Source data:
———

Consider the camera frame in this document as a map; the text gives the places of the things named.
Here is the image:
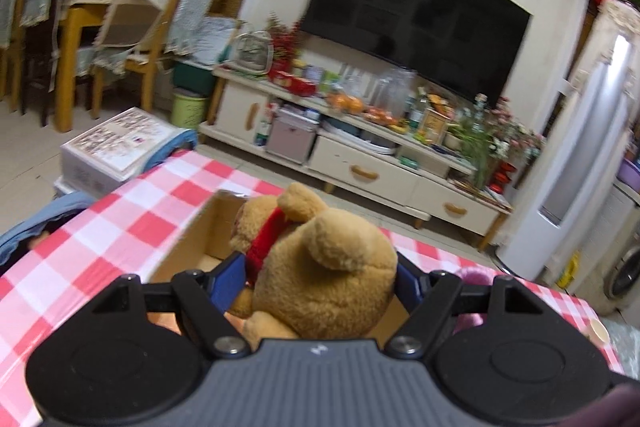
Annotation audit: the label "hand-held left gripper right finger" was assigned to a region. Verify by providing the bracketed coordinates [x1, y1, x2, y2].
[384, 257, 551, 358]

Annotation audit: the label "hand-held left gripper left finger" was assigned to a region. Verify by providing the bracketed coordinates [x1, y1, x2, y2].
[90, 253, 251, 356]

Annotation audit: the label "cardboard box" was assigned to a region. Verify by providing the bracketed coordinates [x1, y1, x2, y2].
[140, 189, 416, 343]

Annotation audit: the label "brown plush bear red scarf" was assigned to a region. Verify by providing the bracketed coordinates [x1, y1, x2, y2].
[229, 182, 400, 340]

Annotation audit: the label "pink knit cloth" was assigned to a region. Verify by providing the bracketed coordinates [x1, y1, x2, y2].
[452, 267, 493, 333]

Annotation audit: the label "cream television cabinet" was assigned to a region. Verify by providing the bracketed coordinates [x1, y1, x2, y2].
[199, 67, 513, 253]

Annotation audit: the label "red checkered tablecloth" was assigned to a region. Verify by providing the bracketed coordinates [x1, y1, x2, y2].
[0, 149, 628, 427]

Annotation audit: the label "red vase stand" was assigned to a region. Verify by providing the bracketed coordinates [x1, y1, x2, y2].
[492, 159, 516, 192]

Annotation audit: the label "green potted plant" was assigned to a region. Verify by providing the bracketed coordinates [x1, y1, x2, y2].
[445, 107, 501, 188]

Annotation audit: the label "grey storage box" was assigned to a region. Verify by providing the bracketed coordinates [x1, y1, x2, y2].
[265, 107, 321, 165]

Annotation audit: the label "green trash bin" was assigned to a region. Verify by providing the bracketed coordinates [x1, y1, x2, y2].
[171, 89, 211, 130]

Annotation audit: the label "white box with photo print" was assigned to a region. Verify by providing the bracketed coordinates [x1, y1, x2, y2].
[60, 107, 183, 195]

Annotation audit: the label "artificial flower bouquet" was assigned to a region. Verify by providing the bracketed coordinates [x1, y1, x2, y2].
[475, 94, 546, 162]

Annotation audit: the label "blue fabric seat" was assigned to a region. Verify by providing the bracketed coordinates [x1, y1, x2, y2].
[0, 191, 98, 268]

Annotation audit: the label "bag of oranges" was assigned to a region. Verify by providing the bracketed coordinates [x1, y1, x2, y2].
[327, 92, 363, 115]

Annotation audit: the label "clear plastic bag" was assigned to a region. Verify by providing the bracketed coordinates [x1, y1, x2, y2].
[370, 69, 418, 118]

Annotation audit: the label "paper cup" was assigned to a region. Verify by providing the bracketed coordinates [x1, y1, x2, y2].
[587, 319, 611, 344]

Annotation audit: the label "red gift box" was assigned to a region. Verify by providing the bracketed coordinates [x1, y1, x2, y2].
[270, 72, 321, 96]

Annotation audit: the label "washing machine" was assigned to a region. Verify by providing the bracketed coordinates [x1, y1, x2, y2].
[602, 234, 640, 308]

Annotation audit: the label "white standing air conditioner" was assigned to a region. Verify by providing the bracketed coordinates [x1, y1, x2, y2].
[495, 0, 640, 280]

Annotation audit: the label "red berry branches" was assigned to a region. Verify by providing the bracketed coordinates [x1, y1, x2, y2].
[267, 14, 301, 62]

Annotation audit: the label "purple plastic basin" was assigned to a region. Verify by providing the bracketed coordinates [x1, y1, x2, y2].
[615, 157, 640, 195]

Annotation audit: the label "black television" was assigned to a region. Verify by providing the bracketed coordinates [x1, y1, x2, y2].
[302, 0, 531, 110]

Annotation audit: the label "wooden chair with knit cover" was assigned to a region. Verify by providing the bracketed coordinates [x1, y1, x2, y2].
[92, 0, 211, 112]

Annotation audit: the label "yellow wooden dining table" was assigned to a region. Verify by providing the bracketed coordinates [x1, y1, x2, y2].
[55, 0, 176, 132]

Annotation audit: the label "wooden picture frame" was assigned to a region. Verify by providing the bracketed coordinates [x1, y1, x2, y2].
[417, 107, 451, 142]

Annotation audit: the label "grey desk frame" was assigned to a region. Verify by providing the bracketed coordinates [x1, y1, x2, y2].
[234, 32, 273, 75]

———

*Exercise description*:
Every entry belongs in the answer exactly as written, but no picture does.

*Task output*:
Consider the camera frame in this document as a map; the text gives the places of the things named.
Here is the image:
Annotation audit: the label "hand-held left gripper right finger" was assigned to a region. Verify by providing the bracketed coordinates [x1, y1, x2, y2].
[384, 257, 551, 358]

Annotation audit: the label "hand-held left gripper left finger" was assigned to a region. Verify by providing the bracketed coordinates [x1, y1, x2, y2].
[90, 253, 251, 356]

Annotation audit: the label "cardboard box" was assigned to a region. Verify by providing the bracketed coordinates [x1, y1, x2, y2].
[140, 189, 416, 343]

Annotation audit: the label "brown plush bear red scarf" was assigned to a region. Verify by providing the bracketed coordinates [x1, y1, x2, y2].
[229, 182, 400, 340]

Annotation audit: the label "pink knit cloth" was assigned to a region. Verify by providing the bracketed coordinates [x1, y1, x2, y2].
[452, 267, 493, 333]

Annotation audit: the label "cream television cabinet" was assigned to a region. Verify by providing the bracketed coordinates [x1, y1, x2, y2].
[199, 67, 513, 253]

Annotation audit: the label "red checkered tablecloth" was assigned to a region. Verify by providing the bracketed coordinates [x1, y1, x2, y2].
[0, 149, 628, 427]

Annotation audit: the label "red vase stand" was assigned to a region. Verify by providing the bracketed coordinates [x1, y1, x2, y2].
[492, 159, 516, 192]

Annotation audit: the label "green potted plant" was assigned to a region. Verify by providing the bracketed coordinates [x1, y1, x2, y2].
[445, 107, 501, 188]

Annotation audit: the label "grey storage box" was assigned to a region. Verify by providing the bracketed coordinates [x1, y1, x2, y2].
[265, 107, 321, 165]

Annotation audit: the label "green trash bin" was assigned to a region. Verify by providing the bracketed coordinates [x1, y1, x2, y2].
[171, 89, 211, 130]

Annotation audit: the label "white box with photo print" was assigned to a region. Verify by providing the bracketed coordinates [x1, y1, x2, y2].
[60, 107, 183, 195]

Annotation audit: the label "artificial flower bouquet" was assigned to a region. Verify by providing the bracketed coordinates [x1, y1, x2, y2].
[475, 94, 546, 162]

Annotation audit: the label "blue fabric seat" was assigned to a region. Verify by providing the bracketed coordinates [x1, y1, x2, y2].
[0, 191, 98, 268]

Annotation audit: the label "bag of oranges" was assigned to a region. Verify by providing the bracketed coordinates [x1, y1, x2, y2].
[327, 92, 363, 115]

Annotation audit: the label "clear plastic bag" was assigned to a region. Verify by providing the bracketed coordinates [x1, y1, x2, y2].
[370, 69, 418, 118]

Annotation audit: the label "paper cup" was assigned to a region. Verify by providing the bracketed coordinates [x1, y1, x2, y2].
[587, 319, 611, 344]

Annotation audit: the label "red gift box" was assigned to a region. Verify by providing the bracketed coordinates [x1, y1, x2, y2].
[270, 72, 321, 96]

Annotation audit: the label "washing machine" was assigned to a region. Verify by providing the bracketed coordinates [x1, y1, x2, y2].
[602, 234, 640, 308]

Annotation audit: the label "white standing air conditioner" was assigned to a region. Verify by providing the bracketed coordinates [x1, y1, x2, y2].
[495, 0, 640, 280]

Annotation audit: the label "red berry branches" was assigned to a region. Verify by providing the bracketed coordinates [x1, y1, x2, y2].
[267, 14, 301, 62]

Annotation audit: the label "purple plastic basin" was assigned to a region. Verify by providing the bracketed coordinates [x1, y1, x2, y2].
[615, 157, 640, 195]

Annotation audit: the label "black television" was assigned to a region. Verify by providing the bracketed coordinates [x1, y1, x2, y2].
[302, 0, 531, 110]

Annotation audit: the label "wooden chair with knit cover" was assigned to a region. Verify by providing the bracketed coordinates [x1, y1, x2, y2].
[92, 0, 211, 112]

Annotation audit: the label "yellow wooden dining table" was assigned to a region. Verify by providing the bracketed coordinates [x1, y1, x2, y2].
[55, 0, 176, 132]

Annotation audit: the label "wooden picture frame" was assigned to a region. Verify by providing the bracketed coordinates [x1, y1, x2, y2].
[417, 107, 451, 142]

Annotation audit: the label "grey desk frame" was assigned to a region. Verify by providing the bracketed coordinates [x1, y1, x2, y2].
[234, 32, 273, 75]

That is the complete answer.